A vida continua

Aproxima-se o dia litúrgico dedicado aos mortos. Aqueles que se afastaram do nosso convívio, mas em face da forma como influenciaram as nossas vidas conquistaram o estatuto de merecerem ser recordados com eterna saudade.

Foi instituído pela Igreja católica no século XIII e desde então a cada dia dois de novembro, todos os anos acorrem aos cemitérios, para prestarem homenagem e deporem flores nos túmulos dos seus entes queridos, os milhares de pessoas a quem nem todas as flores existentes no mundo que simbolizam o amor, bastariam para exprimir o que sentem.

Deslocam-se a pé ou de carro, em transportes públicos ou à boleia de amigos, em grupo ou individualmente em representação dos familiares que não puderam estar presentes, fazendo crer de que aos que partiram desejariam ter tido em sua companhia mais tempo.

Vão sobretudo de manhã, mas é ao entardecer em casa, quando ficam sós no recesso do lar, que a tristeza deles se prolonga e, até onde é possível ir, deixando-se levar por ela, por não terem pressa de voltar a uma triste realidade.

Varrem-se das folhas caídas as sepulturas, como se quisesse apagar-se da memória qualquer vestígio da dor sofrida e renovando a água das jarras, enchem-se os canteiros de flores que foram colhidas há um par de horas mas ali ganham uma nova vida.

De olhas vago, é como se sobre algumas pessoas, o sol projetasse uma sombra que lhes cobre o rosto como um véu.
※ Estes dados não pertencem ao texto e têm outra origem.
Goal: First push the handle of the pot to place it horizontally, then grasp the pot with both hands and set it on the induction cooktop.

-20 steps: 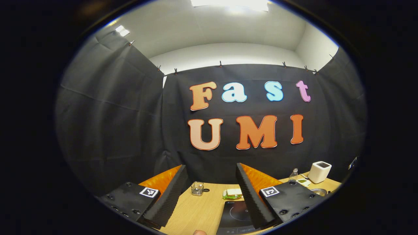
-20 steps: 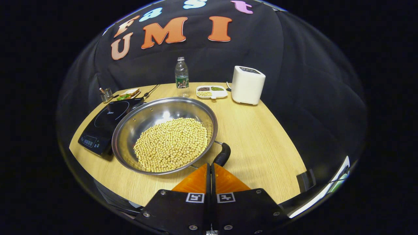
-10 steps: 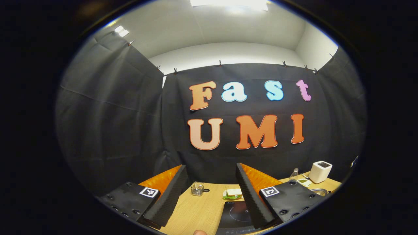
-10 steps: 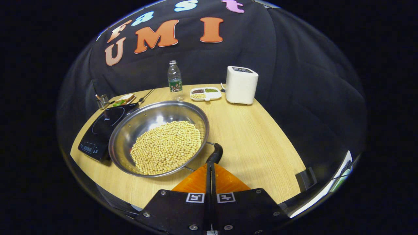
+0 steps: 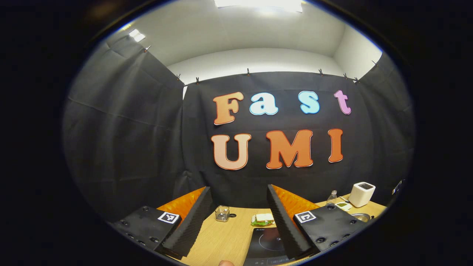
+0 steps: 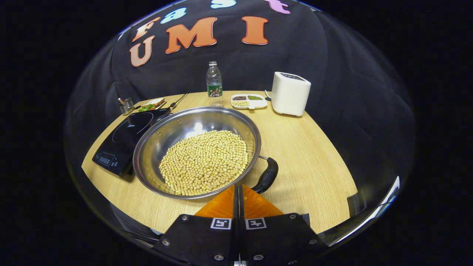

Passam de semblante fechado como se do presente não possam vir a guardar uma melhor lembrança do que do passado e, às duas por três, dão por si conversando do tempo com quem passa e que talvez lhes possa explicar que depois de uma violenta tempestade vem sempre um período de bonança.

Quem dera a todas não marcarem presença naquele dia num cemitério e bastar-lhes que, para demonstrarem amor por outra pessoa, pudessem não sair de casa ou simplesmente se limitassem a fazer um telefonema.

Irem até ao quarto ou, sem pôr os pés dele para fora, responder com um beijo na boca ao apelo de quem dorme connosco para nesse dia chegarmos atrasados ao emprego.

Estou em crer que em igual medida, a todos importa velar os seus mortos. Tanto aos que, ainda de luto vestidos, o negro reflete o desespero que atravessa a alma, como a quem das fraquezas já fez forças para superar a dor inicial e percebeu que a perda de quem se gosta pode ser terrível e ser muito difícil seguir em frente, mas a vida continua.